1. An antenna system for indoor wireless communication, comprising:

a first access point antenna, a portion of the first access point antenna being embedded in a surface of a wall of the building;

an access point connected to the first access point antenna; and

a second access point antenna, a portion of which is buried in another surface of the wall of the building and connected to the first access point,

wherein the wall of the building is curved such that a portion of the wall on which the first access point antenna is mounted forms a corner, and the third access point antenna is mounted on an outer surface of the curved portion to facilitate wireless communication in an area not within the line of sight of the second access point antenna.

2. The antenna system of claim 1, wherein all surfaces of the first and second access point antennas except the radiating surface are buried in a wall, and the first and second access point antennas are installed in parallel with the wall to maximize radiation efficiency of radio waves.

3. The antenna system of claim 1, wherein all surfaces of the third access point antenna except for one radiating surface are buried in an outer surface of the bent portion, the third access point antenna being installed in parallel with the outer surface.

4. The antenna system of claim 1, wherein the wall protrudes into the room, and a fourth antenna is mounted in a surface of the protruding wall to provide a communication range not covered by the first, second, and third antennas.

5. The antenna system of claim 1, wherein the first ap antenna is combined with the ap and buried in a wall.

6. The antenna system of claim 1, wherein the first and second access point antennas and the access point are combined and buried in a wall.

7. The antenna system of claim 1, wherein the first to third ap antennas are combined with the ap and buried in a wall.
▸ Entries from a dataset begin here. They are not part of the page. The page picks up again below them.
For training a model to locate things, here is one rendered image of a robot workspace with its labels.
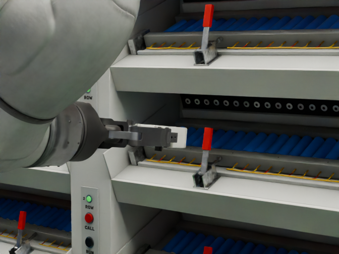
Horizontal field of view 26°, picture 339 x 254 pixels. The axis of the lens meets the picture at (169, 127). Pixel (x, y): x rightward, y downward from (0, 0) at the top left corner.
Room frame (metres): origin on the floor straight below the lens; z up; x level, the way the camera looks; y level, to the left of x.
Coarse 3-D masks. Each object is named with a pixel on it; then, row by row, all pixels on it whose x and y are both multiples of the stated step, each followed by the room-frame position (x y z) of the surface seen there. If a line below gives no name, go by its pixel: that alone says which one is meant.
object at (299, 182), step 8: (160, 168) 1.22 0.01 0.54; (168, 168) 1.21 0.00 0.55; (176, 168) 1.20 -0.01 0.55; (184, 168) 1.19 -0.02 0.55; (192, 168) 1.18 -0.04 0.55; (232, 176) 1.14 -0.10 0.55; (240, 176) 1.13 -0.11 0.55; (248, 176) 1.12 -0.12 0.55; (256, 176) 1.11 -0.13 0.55; (264, 176) 1.10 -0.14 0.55; (296, 184) 1.07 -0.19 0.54; (304, 184) 1.06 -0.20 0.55; (312, 184) 1.05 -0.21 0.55; (320, 184) 1.04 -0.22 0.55; (328, 184) 1.04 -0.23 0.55; (336, 184) 1.03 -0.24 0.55
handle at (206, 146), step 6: (204, 132) 1.14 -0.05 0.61; (210, 132) 1.14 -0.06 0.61; (204, 138) 1.14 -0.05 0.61; (210, 138) 1.14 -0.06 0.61; (204, 144) 1.14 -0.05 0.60; (210, 144) 1.14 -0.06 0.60; (204, 150) 1.14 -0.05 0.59; (204, 156) 1.13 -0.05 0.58; (204, 162) 1.13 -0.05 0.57; (204, 168) 1.13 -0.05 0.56
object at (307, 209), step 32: (128, 160) 1.26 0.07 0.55; (160, 160) 1.25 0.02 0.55; (128, 192) 1.21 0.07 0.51; (160, 192) 1.17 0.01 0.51; (192, 192) 1.13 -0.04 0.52; (224, 192) 1.10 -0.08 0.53; (256, 192) 1.08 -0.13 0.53; (288, 192) 1.06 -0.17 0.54; (320, 192) 1.04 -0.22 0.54; (288, 224) 1.04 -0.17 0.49; (320, 224) 1.01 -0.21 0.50
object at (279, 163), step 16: (176, 160) 1.23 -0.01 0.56; (192, 160) 1.20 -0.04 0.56; (208, 160) 1.19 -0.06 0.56; (224, 160) 1.17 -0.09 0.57; (240, 160) 1.15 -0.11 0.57; (256, 160) 1.13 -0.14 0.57; (272, 160) 1.11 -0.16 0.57; (288, 160) 1.10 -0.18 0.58; (304, 160) 1.08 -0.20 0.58; (320, 160) 1.07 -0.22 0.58; (336, 160) 1.06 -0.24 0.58; (288, 176) 1.08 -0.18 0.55; (320, 176) 1.07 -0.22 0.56; (336, 176) 1.05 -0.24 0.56
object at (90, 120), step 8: (80, 104) 0.89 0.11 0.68; (88, 104) 0.90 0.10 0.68; (80, 112) 0.87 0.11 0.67; (88, 112) 0.88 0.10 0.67; (96, 112) 0.90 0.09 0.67; (88, 120) 0.88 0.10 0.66; (96, 120) 0.89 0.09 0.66; (88, 128) 0.87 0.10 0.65; (96, 128) 0.88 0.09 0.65; (104, 128) 0.89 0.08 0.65; (112, 128) 0.90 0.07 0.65; (120, 128) 0.93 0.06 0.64; (88, 136) 0.87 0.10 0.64; (96, 136) 0.88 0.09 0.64; (104, 136) 0.89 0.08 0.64; (80, 144) 0.87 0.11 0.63; (88, 144) 0.87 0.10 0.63; (96, 144) 0.89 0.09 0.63; (80, 152) 0.87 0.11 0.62; (88, 152) 0.88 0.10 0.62; (72, 160) 0.88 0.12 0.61; (80, 160) 0.89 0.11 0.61
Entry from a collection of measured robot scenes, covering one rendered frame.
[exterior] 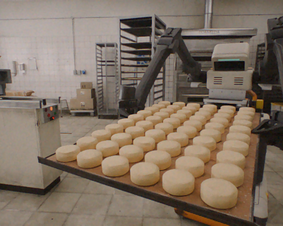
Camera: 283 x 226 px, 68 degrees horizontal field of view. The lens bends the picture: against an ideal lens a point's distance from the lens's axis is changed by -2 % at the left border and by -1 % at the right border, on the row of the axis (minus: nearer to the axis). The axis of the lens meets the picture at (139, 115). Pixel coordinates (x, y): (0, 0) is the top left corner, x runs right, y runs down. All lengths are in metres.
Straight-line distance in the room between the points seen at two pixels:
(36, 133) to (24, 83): 4.89
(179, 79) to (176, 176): 4.48
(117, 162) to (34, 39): 6.41
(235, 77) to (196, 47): 3.47
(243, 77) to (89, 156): 1.20
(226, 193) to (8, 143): 2.10
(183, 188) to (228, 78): 1.20
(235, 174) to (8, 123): 2.03
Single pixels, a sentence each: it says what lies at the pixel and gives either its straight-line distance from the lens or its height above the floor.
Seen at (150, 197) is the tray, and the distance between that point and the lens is 0.34.
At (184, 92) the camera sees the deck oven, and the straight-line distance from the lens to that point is 4.85.
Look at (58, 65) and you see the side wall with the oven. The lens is 6.38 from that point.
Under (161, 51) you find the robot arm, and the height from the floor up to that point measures 1.24.
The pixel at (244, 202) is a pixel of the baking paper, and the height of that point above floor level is 0.96.
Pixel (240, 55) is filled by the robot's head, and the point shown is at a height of 1.24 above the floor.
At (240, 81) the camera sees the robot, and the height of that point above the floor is 1.09.
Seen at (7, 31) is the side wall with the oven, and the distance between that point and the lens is 7.15.
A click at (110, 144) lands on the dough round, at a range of 0.48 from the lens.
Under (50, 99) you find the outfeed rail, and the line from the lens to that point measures 2.26.
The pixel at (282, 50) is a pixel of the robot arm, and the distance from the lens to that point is 0.96.
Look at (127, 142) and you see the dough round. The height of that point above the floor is 0.98.
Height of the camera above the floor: 1.14
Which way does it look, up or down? 11 degrees down
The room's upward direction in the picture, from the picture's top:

8. The antenna system of claim 1, wherein the power divider is buried in the wall between the first and second access point antennas and the access point, the power divider supplying signals received from the access point to the first and second access point antennas, respectively.

9. The antenna system of claim 1, wherein the power divider is buried in a wall between the first to third access point antennas and the access point, and supplies the signals received from the access point to the first to third access point antennas, respectively.